In my clinical work, I’ve seen how traditional approaches to schizophrenia, while helpful, often fall short of fully restoring cognitive flexibility and adaptive functioning. Understanding the neural basis of confidence calibration offers hope for more targeted, effective interventions.
The convergence between this human lesion study and years of animal research on thalamic function (including work from our lab and others) gives me confidence that we’re identifying fundamental principles of brain organization rather than isolated curiosities. When different methodologies and species point toward the same underlying mechanisms, it usually means we’re onto something important.
The Road Ahead
Several critical questions remain:
- Reversibility: Can confidence calibration deficits be restored through targeted interventions?
- Early detection: Could computational tasks identify at-risk individuals before psychotic episodes?
- Personalized medicine: How can we match specific circuit dysfunctions to optimal treatments?
- Combination approaches: How might neuromodulation combine with cognitive and pharmacological interventions?
As we move forward, the goal isn’t to replace current treatments but to enhance them with circuit-based insights. The patients I treat deserve approaches grounded in rigorous understanding of how their brains actually work, not just symptomatic management.
Conclusion: When Certainty Becomes the Enemy
The patients in the Mackenzie study teach us something profound about the nature of adaptive cognition: the capacity to doubt ourselves, when doubt is warranted, may be one of our most important mental faculties.

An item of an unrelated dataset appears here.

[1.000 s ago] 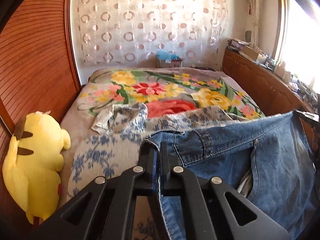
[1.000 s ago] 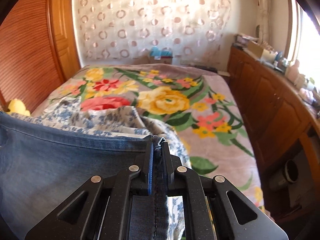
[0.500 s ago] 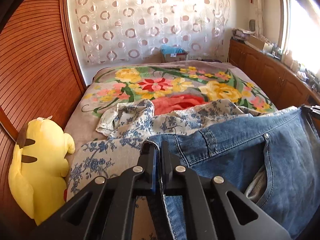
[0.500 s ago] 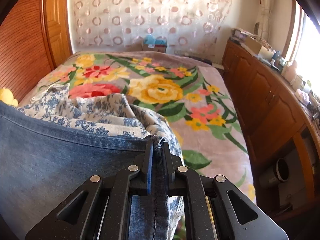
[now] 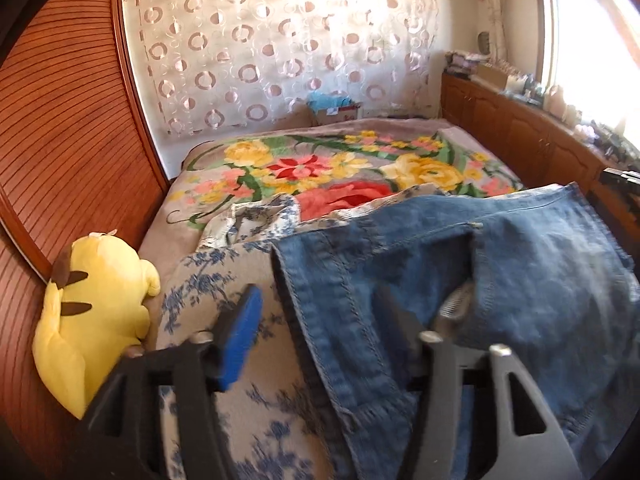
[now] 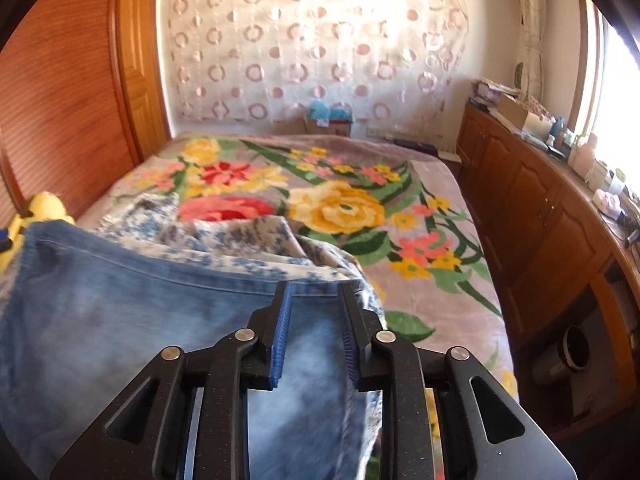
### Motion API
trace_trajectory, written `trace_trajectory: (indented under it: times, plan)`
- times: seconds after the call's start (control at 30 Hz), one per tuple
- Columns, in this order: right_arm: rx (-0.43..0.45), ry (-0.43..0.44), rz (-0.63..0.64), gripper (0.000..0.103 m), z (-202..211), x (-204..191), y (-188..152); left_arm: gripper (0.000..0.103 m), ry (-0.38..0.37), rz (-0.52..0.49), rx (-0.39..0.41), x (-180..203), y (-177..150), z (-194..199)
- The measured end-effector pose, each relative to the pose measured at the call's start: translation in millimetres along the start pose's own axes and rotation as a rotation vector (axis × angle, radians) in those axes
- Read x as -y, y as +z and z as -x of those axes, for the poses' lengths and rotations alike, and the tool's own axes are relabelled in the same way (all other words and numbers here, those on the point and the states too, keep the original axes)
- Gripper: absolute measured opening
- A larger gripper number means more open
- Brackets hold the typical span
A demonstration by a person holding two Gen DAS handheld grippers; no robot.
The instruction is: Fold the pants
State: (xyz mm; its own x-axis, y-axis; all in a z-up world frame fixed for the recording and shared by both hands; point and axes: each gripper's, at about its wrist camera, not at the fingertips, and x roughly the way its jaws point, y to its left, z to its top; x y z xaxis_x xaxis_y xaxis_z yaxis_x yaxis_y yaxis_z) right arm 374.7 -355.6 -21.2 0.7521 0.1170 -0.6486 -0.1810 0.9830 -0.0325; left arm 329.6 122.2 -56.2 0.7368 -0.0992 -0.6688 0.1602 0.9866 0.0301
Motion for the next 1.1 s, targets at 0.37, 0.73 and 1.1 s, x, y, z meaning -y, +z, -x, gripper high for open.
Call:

When that capacity is lost—whether through thalamic dysfunction, psychiatric illness, or other causes—we become trapped by our own certainty.
This has broader implications beyond psychiatry. In an era of polarization and “alternative facts,” understanding the neural basis of belief formation and revision is more important than ever. The same circuits that go awry in schizophrenia may also be involved in more everyday forms of rigid thinking and confirmation bias.
For my patients with schizophrenia, this research offers something precious: hope for treatments based on understanding rather than trial and error. Instead of simply suppressing symptoms with broad-acting medications, we may soon be able to restore the specific cognitive functions—like appropriate confidence calibration—that enable adaptive functioning in a complex, uncertain world.
The brain’s confidence problem is solvable. And that gives me confidence that better treatments are within reach.
This research builds on extensive work linking thalamic circuits to cognitive flexibility and psychiatric disorders, offering new insights into the computational basis of belief updating and its therapeutic implications.
References:
- Mackenzie, G., et al. (2025). Focused ultrasound neuromodulation of mediodorsal thalamus disrupts decision flexibility during reward learning. bioRxiv.
- Scott, D.N., Mukherjee, A., Nassar, M.R., & Halassa, M.M. (2024). Thalamocortical architectures for flexible cognition and efficient learning. Trends in Cognitive Sciences, 28(7), 639-652.